Este país foi construído por essa força de trabalho – no início escravizada, depois livre, mas marginalizada e excluída, sem direitos. Os imigrantes europeus e asiáticos e seus descendentes sempre tiveram tratamento diferente do que receberam os afro-descendentes.

Não é uma situação muito fácil; é preciso pensar a nação de vários ângulos. Ao pensar o Brasil como um outro projeto de nação, é necessário ver que, para a comunidade negra, a escravidão apenas mudou de face: a exclusão impera.

A sociedade brasileira enfrenta alguns desafios. Primeiro é preciso compreender como foi o processo de escravidão e que influência isso tem nos dias atuais. É preciso avaliar o que acontece com as comunidades negras e indígenas e com a comunidade branca no país. O grande debate são as políticas de ações afirmativas e as resistências que se manifestam vindo do segmento conservador da sociedade. Existem mesmo pessoas progressistas que são contra os direitos da maioria da população negra.

Por que as cotas enfrentam tanta rejeição

A rejeição às cotas pode ser analisada por várias nuances. Logo surgiram reações à adoção de políticas de democratização do acesso às vagas nas universidades – com a criação de programas como pré-vestibulares comunitários, o ProUni (Programa Universidade para Todos) e implantação de cotas – promovidas pelo Ministério da Educação. Os dados do MEC registram 224 instituições públicas de ensino superior, sendo 87 federais, 75 estaduais e 62 municipais. Nesse cenário, qualquer instituição de ensino que implemente ações que privilegiem a adoção de cotas para os excluídos sociais, raciais e étnicos, por exemplo, está sujeita a ações impetradas junto à Justiça.
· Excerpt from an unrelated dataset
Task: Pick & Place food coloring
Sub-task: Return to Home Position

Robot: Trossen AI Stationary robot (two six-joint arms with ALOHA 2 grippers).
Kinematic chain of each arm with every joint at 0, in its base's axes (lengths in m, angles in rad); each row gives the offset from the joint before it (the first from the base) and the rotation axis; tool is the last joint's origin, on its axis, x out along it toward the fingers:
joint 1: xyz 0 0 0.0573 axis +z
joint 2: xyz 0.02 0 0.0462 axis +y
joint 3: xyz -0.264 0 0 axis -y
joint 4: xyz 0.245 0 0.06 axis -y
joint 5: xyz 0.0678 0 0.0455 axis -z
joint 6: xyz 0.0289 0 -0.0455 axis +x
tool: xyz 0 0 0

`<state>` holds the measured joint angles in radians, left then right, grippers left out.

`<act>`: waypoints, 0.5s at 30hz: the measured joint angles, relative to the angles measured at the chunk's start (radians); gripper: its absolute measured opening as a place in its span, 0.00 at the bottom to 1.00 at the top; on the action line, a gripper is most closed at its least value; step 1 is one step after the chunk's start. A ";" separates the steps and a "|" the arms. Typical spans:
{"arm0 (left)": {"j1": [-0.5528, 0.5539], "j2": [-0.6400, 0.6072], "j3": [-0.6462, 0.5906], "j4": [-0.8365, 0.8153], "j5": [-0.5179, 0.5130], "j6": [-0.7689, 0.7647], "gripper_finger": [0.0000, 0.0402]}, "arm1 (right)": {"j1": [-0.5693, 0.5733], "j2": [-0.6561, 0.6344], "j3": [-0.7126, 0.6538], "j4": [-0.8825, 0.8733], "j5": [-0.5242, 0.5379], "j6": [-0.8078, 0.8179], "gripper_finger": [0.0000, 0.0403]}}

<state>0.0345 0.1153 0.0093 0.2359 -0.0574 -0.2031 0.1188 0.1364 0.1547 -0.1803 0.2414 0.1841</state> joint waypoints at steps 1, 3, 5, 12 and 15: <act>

Esse mesmo segmento que reage à cota é originário de parte de um segmento da sociedade brasileira que entrou no país, no século XIX, com a imigração e o apoio do Banco do Brasil, através do crédito rural, para que fossem trabalhar com salário nas fazendas de café. Vieram trabalhar apoiados e ganharam terras; hoje eles acham que foi por mérito.

Outro exemplo que tem contribuído para a formação de uma sociedade menos desigual são as políticas de inclusão no mercado de trabalho e qualificação de mão-de-obra; o maior desafio é fazer compreender a necessidade da aplicação da Lei 10.639/03 para incluir no currículo oficial das escolas públicas e privadas a obrigatoriedade do estudo da História da África e da Cultura Afro-brasileira. Essa lei resgata uma das principais bandeiras do movimento negro brasileiro. O Centro de Articulação das Populações Marginalizadas – www.portalceap.org.br – tem focado seus objetivos na implementação dessa lei nas escolas, com o Concurso de Redação Camélia da Liberdade, e junto às empresas, promovendo o Prêmio Camélia da Liberdade, para premiar empresas que desenvolvem junto a seus funcionários ações de igualdade racial, salarial e gênero.

Conclusão

É importante ressaltar que a Lei 10.639/03 não foi revogada. Foi alterada para acrescentar o estudo da contribuição das populações indígenas, o que é muito bem-vindo. Nós vamos continuar a defender a contribuição africana e a trabalhar pela implementação desse estudo nas escolas e em todos os setores da sociedade. Não só por que nos atinge em particular mas porque atinge o conjunto da sociedade brasileira. Se não for assim, parece que nós não contribuímos para a construção deste país ou então que só fomos escravos. Não somos só samba, capoeira e culinária. Fomos muito além disso.

Estes são os maiores desafios: ensinar nas escolas do Ensino Médio e Fundamental significa construir para os alunos uma sociedade baseada em novos valores de respeito às diversidades étnicas, raciais e culturais. Isso ajuda na autoestima da população negra e agrega valores da contribuição indígena na formação da população brasileira.

Do contrário, fica parecendo que o Brasil foi formado só por europeus.